4 Febbraio 2016, di Laura Naka Antonelli

ROMA (WSI) – E ora tra le priorità nella gestione dei rimborsi ai detentori italiani dei tango bond, c’è quella di assicurarsi che i risparmiatori non siano colpiti da uno “schiaffo fiscale”. Lo ha detto chiaramente Nicola Stock, presidente della task force Argentina (Tfa), nel corso della conferenza stampa che ha seguito l’intesa preliminare.

Stock ha affermato che 50.000 risparmiatori italiani, dopo ben 14 anni di attesa, riceveranno quanto spetta loro entro l’estate, se tutto andrà bene dopo l’accordo tra la Tfa e il governo argentino:

“Se le cose vanno in modo positivo, i nostri rappresentati potranno andare in vacanza con i soldi”.

Allo stesso tempo una chiara richiesta è stata inoltrata al Tesoro italiano.
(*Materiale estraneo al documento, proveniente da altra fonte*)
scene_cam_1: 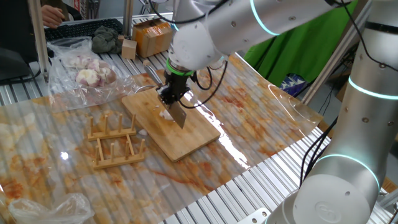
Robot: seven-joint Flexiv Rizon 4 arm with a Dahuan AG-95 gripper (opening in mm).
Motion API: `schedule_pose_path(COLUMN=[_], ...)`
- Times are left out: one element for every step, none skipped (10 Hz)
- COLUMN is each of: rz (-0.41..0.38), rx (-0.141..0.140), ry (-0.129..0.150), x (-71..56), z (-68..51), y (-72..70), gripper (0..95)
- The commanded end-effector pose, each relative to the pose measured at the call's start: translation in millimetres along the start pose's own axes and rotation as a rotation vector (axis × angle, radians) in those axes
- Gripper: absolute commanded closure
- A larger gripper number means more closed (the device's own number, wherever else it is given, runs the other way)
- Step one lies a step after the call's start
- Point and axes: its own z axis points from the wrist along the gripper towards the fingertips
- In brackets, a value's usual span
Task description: Chop the onions
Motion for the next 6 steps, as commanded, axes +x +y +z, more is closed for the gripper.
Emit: schedule_pose_path(rz=[0.004,0.005,0.006,0.006,0.004,0.001], rx=[-0.003,-0.003,-0.003,-0.004,-0.004,-0.003], ry=[0.003,0.003,0.005,0.005,0.005,0.003], x=[-0.6,0.2,0.6,1.3,1.8,3.0], z=[1.9,1.9,1.9,2.2,4.2,13.0], y=[-0.9,-0.9,-0.9,-1.0,-1.1,-1.4], gripper=[95.0,95.0,95.0,95.0,95.0,95.0])
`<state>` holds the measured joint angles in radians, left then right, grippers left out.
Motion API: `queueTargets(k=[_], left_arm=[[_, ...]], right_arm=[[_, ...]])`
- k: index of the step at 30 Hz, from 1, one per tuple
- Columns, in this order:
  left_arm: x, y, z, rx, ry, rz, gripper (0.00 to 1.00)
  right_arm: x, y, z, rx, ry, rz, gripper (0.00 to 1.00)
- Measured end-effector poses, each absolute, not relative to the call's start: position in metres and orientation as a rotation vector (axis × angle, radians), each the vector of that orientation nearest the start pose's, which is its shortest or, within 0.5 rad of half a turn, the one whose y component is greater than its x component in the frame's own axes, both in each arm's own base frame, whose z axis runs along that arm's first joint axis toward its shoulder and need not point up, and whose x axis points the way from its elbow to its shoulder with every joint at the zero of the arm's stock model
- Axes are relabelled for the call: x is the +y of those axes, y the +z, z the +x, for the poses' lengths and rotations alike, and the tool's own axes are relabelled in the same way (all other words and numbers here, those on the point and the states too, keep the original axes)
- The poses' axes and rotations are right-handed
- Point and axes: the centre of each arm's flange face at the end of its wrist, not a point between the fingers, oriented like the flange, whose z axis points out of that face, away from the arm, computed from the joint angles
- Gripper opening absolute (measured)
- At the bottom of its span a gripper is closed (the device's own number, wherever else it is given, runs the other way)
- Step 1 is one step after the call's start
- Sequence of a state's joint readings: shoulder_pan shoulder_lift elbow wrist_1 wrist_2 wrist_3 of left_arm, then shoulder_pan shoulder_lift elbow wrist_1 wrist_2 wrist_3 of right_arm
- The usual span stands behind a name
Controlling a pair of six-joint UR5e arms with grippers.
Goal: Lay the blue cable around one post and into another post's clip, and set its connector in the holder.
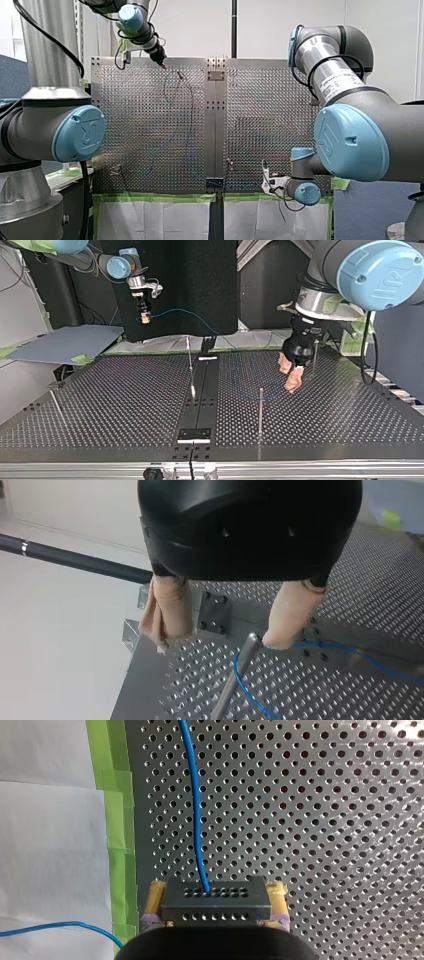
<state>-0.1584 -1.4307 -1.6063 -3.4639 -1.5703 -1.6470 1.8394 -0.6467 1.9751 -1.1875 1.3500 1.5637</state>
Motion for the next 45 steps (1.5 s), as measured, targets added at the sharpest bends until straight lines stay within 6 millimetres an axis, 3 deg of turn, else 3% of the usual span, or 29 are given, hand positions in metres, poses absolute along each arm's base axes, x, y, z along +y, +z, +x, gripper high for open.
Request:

Ho chiesto un incontro a Padoan che oserei definire un buon amico e con cui ho avuto contatti molto frequenti quando era all’FMI, perchè voglio definire con lui gli aspetti fiscali. Non vorrei che dopo 14 anni di attesa queste persone, spesso anziane, dovessero ricevere anche uno schiaffo fiscale”. Continuando, Stock ha affermato: “Stiamo già lavorando per fare le comunicazioni su come proseguire con le formalità. Con Padoan speriamo in un colloquio in buona fede per trovare una soluzione positiva per questi investitori. Capita poi nel momento giusto dopo la vicenda dei salvataggi delle quattro banche“.

L’obiettivo è stabilire il regime di tassazione sui risarcimenti dei tango bond. Se i rimborsi verranno considerati come proventi di un accordo extra-giudiziale la fiscalità sarà più leggera, mentre le tasse potrebbero essere più pesanti se tali soldi venissero considerati alla stregua di cedole di titoli sovrani: in quest’ultimo caso verrebbe applicata anche l’aliquota Irpef.

Da segnalare che con l’accordo raggiunto si riconoscono 1,35 miliardi di dollari (150% del capitale), sui 14 miliardi in mano a investitori italiani al tempo del default (sugli 80 totali), di cui una buona parte ha accettato il compromesso della ristrutturazione del debito.

Il tassello che manca è il via libera del Parlamento argentino all’accordo siglato.

Stock ha precisato che l’esame “inizierà il primo marzo con l’apertura della sessione parlamentare dopo la pausa estiva. Il governo di Buenos Aires sta preparando le carte e ci è stato detto che ci vorranno 2-3 settimane per avere la ratifica dell’accordo. Anche noi intanto dobbiamo raccogliere i nostri consensi e dire alla Consob che si tratta di un regolamento extra-giudiziale, diversamente dagli hedge fund che a New York stanno facendo causa”.

Sul rischio che vengano apportate modifiche all’accordo, il numero uno della task force Argentina ha sottolineato:

“Siamo già arrivati a un compromesso perchè questi risparmiatori hanno aspettato 14 anni, sono pensionati e gli importi dell’investimento sono mediamente bassi, sui 25-30mila euro”.  In ogni caso “se il congresso argentino non dovesse ratificare l’accordo preliminare, oppure se lo modificasse nelle sue componenti essenziali, come ad esempio il pagamento in contanti, allora l’intesa decadrebbe in toto”.

Intanto, in attesa del via libera del Congresso argentino, Stock ha precisato che l’arbitrato internazionale all’Icsid tra la task-force Argentina (Tfa) e il governo di Buenos Aires è sospeso per quattro mesi.

“In attesa che il Congresso dia luce verde il procedimento Icsid viene sospeso per quattro mesi. Se però per fine marzo, come ci hanno detto, non dovesse arrivare il via libera parlamentare, il procedimento sarà ripreso subito”. Continuando: L’Argentina ha capito che dall’Icsid potrebbe arrivare una cosa non favorevole e che avrebbe un costo anche maggiore”.